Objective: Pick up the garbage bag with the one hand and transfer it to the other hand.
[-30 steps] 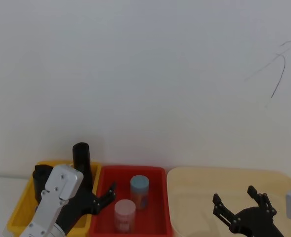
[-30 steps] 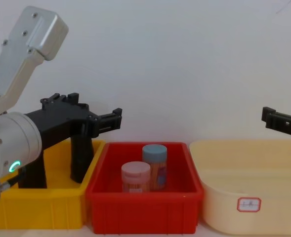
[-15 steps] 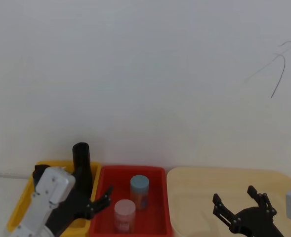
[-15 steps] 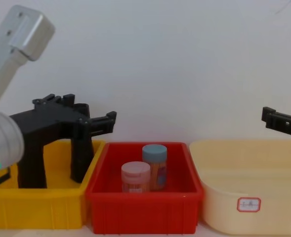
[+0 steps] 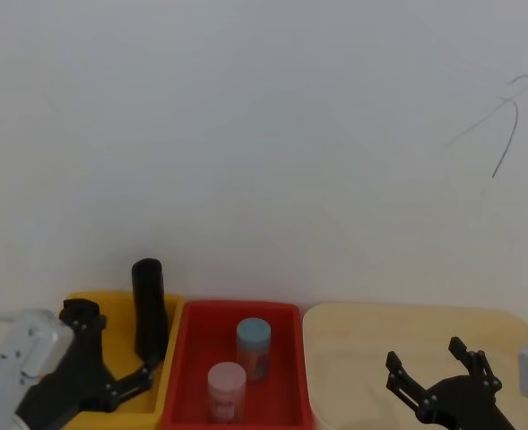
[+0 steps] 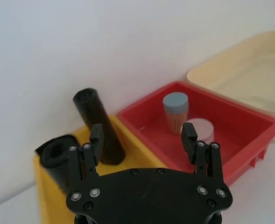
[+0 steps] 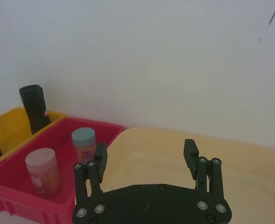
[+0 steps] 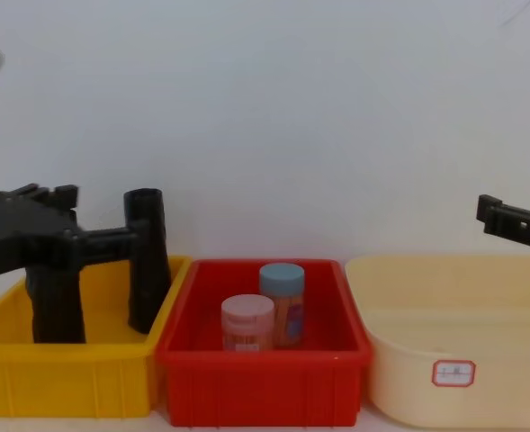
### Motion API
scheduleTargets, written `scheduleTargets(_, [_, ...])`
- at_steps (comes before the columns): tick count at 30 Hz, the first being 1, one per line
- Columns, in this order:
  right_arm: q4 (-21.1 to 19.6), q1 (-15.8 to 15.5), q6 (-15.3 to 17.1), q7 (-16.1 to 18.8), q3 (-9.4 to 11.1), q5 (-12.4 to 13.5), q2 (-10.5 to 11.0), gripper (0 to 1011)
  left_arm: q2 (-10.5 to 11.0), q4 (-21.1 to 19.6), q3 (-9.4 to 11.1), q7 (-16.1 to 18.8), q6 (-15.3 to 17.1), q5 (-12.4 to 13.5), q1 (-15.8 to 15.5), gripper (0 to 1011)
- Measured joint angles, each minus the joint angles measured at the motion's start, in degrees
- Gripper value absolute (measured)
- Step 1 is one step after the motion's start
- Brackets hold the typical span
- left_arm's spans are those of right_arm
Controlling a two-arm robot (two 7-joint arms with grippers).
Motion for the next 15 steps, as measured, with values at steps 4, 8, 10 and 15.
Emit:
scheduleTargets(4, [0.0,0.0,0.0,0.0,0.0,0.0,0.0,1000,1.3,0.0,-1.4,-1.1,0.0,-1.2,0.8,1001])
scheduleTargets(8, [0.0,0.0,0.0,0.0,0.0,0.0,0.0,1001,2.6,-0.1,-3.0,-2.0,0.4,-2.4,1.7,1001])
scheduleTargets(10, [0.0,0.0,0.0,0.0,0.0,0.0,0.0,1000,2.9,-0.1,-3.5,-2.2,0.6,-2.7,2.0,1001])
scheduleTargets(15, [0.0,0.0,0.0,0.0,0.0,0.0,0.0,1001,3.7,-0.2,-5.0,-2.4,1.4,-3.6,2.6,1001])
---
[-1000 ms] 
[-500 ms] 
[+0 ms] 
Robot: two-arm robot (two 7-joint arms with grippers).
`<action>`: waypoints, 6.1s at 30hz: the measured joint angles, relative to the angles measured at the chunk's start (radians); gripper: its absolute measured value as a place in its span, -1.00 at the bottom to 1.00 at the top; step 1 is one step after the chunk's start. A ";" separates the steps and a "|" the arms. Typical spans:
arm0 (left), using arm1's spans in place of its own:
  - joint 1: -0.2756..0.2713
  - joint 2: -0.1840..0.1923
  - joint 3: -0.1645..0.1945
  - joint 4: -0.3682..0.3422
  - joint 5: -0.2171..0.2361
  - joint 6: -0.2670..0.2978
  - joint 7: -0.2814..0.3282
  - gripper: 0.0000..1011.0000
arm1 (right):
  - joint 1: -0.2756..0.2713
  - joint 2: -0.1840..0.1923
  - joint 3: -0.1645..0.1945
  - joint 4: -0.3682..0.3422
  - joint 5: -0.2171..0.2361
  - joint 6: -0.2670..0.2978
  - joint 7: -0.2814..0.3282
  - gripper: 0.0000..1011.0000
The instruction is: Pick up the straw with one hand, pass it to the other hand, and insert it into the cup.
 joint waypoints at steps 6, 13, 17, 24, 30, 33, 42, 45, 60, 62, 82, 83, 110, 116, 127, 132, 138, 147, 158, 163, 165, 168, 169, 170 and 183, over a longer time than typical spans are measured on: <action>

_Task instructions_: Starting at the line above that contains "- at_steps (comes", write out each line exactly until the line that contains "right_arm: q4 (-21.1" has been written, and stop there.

_Your response_:
- at_steps (comes before the columns): tick count at 30 Hz, the first being 1, one per line
- Columns, in this order:
  right_arm: q4 (-21.1 to 19.6), q1 (-15.8 to 15.5), q6 (-15.3 to 17.1), q7 (-16.1 to 18.8), q3 (-9.4 to 11.1), q5 (-12.4 to 13.5), q2 (-10.5 to 11.0), gripper (0 to 1011)

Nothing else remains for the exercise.